Workshp 5-- on  Tuesday June 19 -- is across genres
The Art of Contraint
I provide this list for your information, since you will be in a different workshop for this week.
Flarf / Web-Generated Poems / Found Poems / Appropriation
Reading:
K. Silem Mohammad, Deer Head Nation. In Deer Head Nation, Mohammad uses the Google search page result as his basic text, editing from there: “You punch a keyword or keywords or phrase into Google and work directly with the result text that gets thrown up. I paste the text into Word and just start stripping stuff away until what’s left is interesting to me, then I start meticulously chipping away at and fussing with that.”
FLARF: A recent extension of this approach, which is developing independently, is called "flarf." Michael Magree explains, in this Experiments List exclusive report, "The Flarf Files." See also: a negative view of Flarf & Jacket's Flarf fearture
§ Google Poem: construct a poem using Leevi Lehto's engine (use the patterns feature).
§ Try also: The Apostrophe Engine, the source for Apostrophe: The Book by Bill Kennedy and Darren Wershler-Henry.
§ Google poem, based on M. Silem Mohammad's Deer Head Nation : use Google search results as the source material for a poem: erase as much as you like, but don't add anything.

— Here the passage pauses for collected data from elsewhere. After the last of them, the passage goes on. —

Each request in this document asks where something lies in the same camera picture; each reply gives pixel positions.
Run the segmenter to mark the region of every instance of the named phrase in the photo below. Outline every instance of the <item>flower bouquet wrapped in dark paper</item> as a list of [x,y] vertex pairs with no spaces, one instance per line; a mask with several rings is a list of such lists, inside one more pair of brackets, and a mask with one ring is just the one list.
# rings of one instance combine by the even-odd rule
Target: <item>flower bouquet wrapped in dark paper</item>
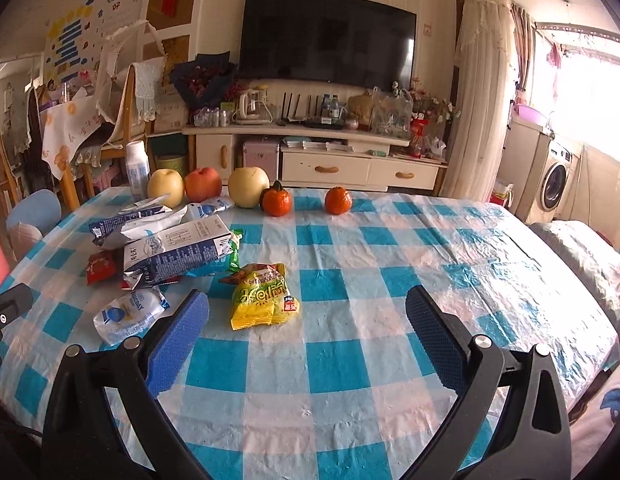
[[216,108],[232,86],[236,65],[230,52],[197,54],[194,61],[178,63],[170,72],[170,82],[190,110]]

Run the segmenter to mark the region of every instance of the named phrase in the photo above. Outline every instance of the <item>flat screen tv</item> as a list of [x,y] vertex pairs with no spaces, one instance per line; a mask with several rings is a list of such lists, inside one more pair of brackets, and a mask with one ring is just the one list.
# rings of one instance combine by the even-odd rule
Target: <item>flat screen tv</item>
[[409,88],[416,20],[367,0],[245,0],[239,76]]

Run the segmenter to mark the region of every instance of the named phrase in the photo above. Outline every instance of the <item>dining table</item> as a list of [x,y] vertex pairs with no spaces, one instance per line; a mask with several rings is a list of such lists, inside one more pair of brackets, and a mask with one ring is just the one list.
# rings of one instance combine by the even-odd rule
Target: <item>dining table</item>
[[[300,312],[283,324],[232,330],[232,285],[188,276],[163,286],[173,312],[193,289],[209,319],[174,386],[157,400],[218,479],[398,479],[456,400],[405,312],[423,285],[472,334],[502,348],[547,344],[568,409],[618,357],[616,333],[568,267],[500,206],[398,193],[351,192],[349,212],[323,208],[326,190],[290,189],[273,218],[229,208],[239,262],[283,263]],[[91,222],[133,203],[112,187],[68,215],[18,263],[32,309],[4,329],[0,403],[41,431],[56,370],[73,344],[109,351],[94,316],[126,294],[120,279],[87,285]],[[107,390],[130,456],[148,465],[116,390]],[[482,456],[503,407],[500,388],[463,465]]]

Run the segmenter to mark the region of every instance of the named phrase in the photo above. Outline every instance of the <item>striped curtain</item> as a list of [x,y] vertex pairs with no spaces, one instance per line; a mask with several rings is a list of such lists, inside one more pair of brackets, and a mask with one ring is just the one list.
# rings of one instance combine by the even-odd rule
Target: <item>striped curtain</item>
[[518,85],[516,86],[516,102],[527,104],[525,90],[530,75],[530,67],[534,59],[534,28],[532,19],[525,9],[512,3],[514,18],[514,44],[518,54]]

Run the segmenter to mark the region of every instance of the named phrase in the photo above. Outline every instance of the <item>red apple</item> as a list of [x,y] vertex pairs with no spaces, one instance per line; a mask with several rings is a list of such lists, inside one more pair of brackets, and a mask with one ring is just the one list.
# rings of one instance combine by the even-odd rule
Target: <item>red apple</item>
[[192,202],[203,202],[221,195],[221,176],[214,168],[192,171],[185,179],[186,195]]

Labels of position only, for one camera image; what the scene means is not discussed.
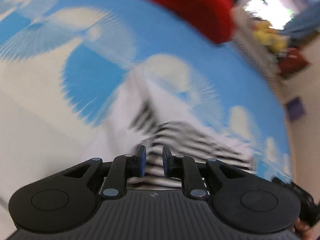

Many variations possible.
§ Cento: Write a collage made up of full-lines of selected source poems.
§ "Pits": Write the worst possible poem you can imagine
§Use the "Meaning Eater" engine to deform the text of a poem.
§Data Mining (variation of some of the above): see eg Karri Kokko's Shadow Finlandia: An Extract ( tr. Lehto): a collage of depressive or otherwise dark or gloomy fragments in Finnish blogs.


6. Thurs, June 21, 2-5pm
On Wednesday June 20, in the afternoon, go to the Grey Art Gallery on the NYU campus. Hours: Tuesdays/Thursdays/Fridays: 11:00 am – 6:00 pm
OPEN LATE Wednesdays: 11:00 am – 8:00 pm

Ekphrasis (translating the verbal into visual)
NOTE: the class will walk over the gallery to present the work in situ. But we will meet in the usual semiar room at Ireland House.

Select a work in the show and write a poem about or in relation to it. You are free to approach this assignment as you like, but let me make this initial suggestion: Write down everything you see in the work, a complete description. This can be in prose.